**Work task**. Images in the data are to be skipped, while every line is restated exactly as written.

**Dataset extract**.
___

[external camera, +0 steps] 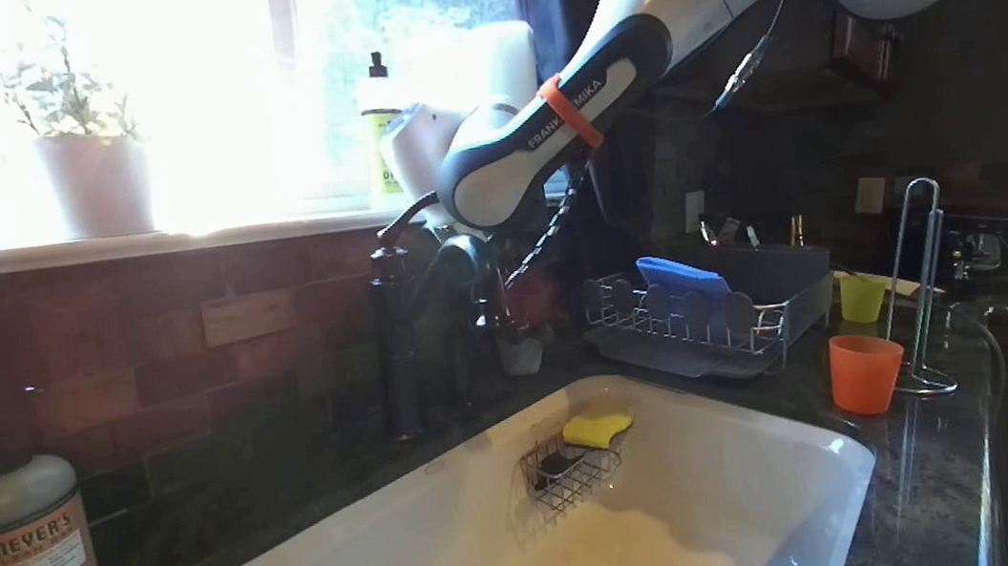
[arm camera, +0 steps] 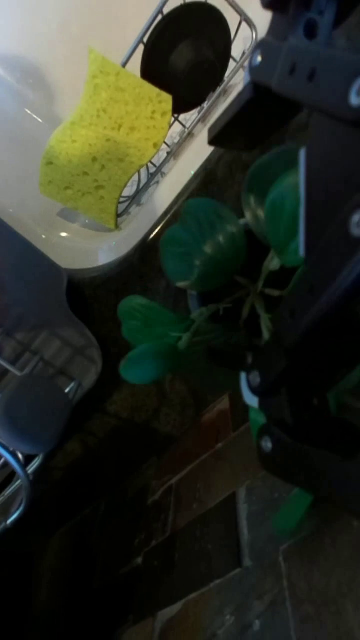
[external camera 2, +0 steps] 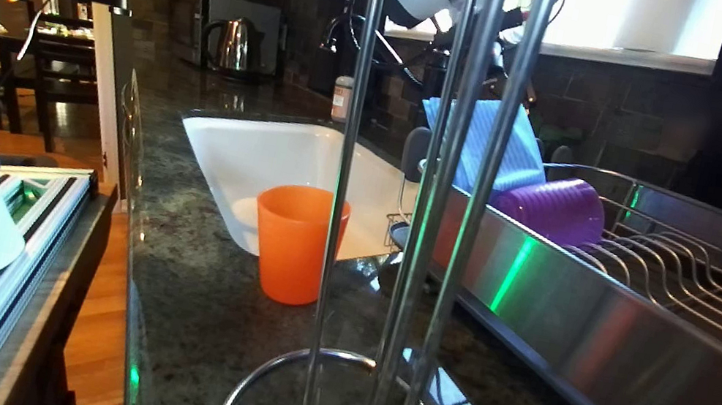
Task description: Pick up a flower pot from the sink and put it behind the tap
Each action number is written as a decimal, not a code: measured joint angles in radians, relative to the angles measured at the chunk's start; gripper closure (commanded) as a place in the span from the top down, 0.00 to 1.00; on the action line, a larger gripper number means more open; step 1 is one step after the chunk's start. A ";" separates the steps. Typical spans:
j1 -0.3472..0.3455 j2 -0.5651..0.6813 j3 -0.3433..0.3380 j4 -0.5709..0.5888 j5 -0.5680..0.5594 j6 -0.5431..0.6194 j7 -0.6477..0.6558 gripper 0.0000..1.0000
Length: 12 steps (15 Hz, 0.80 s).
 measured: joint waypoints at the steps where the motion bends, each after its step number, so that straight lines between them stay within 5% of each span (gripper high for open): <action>1: 0.018 -0.009 0.000 0.000 0.000 -0.017 0.013 1.00; 6: 0.078 -0.075 0.002 -0.020 0.020 -0.157 0.180 1.00; 12: 0.061 -0.241 0.000 -0.230 0.154 -0.241 0.466 1.00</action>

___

**Task result**.
[external camera, +0 steps] 
[arm camera, +0 steps] 
[external camera 2, +0 steps] 
Task description: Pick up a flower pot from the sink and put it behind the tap
Each action number is written as a decimal, not a code: measured joint angles in radians, relative to the angles measured at the chunk's start; gripper closure (commanded) as a place in the span from the top down, 0.00 to 1.00; on the action line, a larger gripper number means more open; step 1 is one step after the chunk's start. A ";" separates the steps. Typical spans:
j1 -0.3472..0.3455 j2 -0.5651..0.6813 j3 -0.3433..0.3380 j4 -0.5709..0.5888 j5 -0.5680..0.5594 j6 -0.5431..0.6194 j7 -0.6477..0.6558 gripper 0.0000..1.0000
Length: 12 steps (15 Hz, 0.80 s).
 measured: joint waypoints at the steps where the motion bends, each after its step number, so that straight lines between them stay within 5% of each span (gripper high for open): <action>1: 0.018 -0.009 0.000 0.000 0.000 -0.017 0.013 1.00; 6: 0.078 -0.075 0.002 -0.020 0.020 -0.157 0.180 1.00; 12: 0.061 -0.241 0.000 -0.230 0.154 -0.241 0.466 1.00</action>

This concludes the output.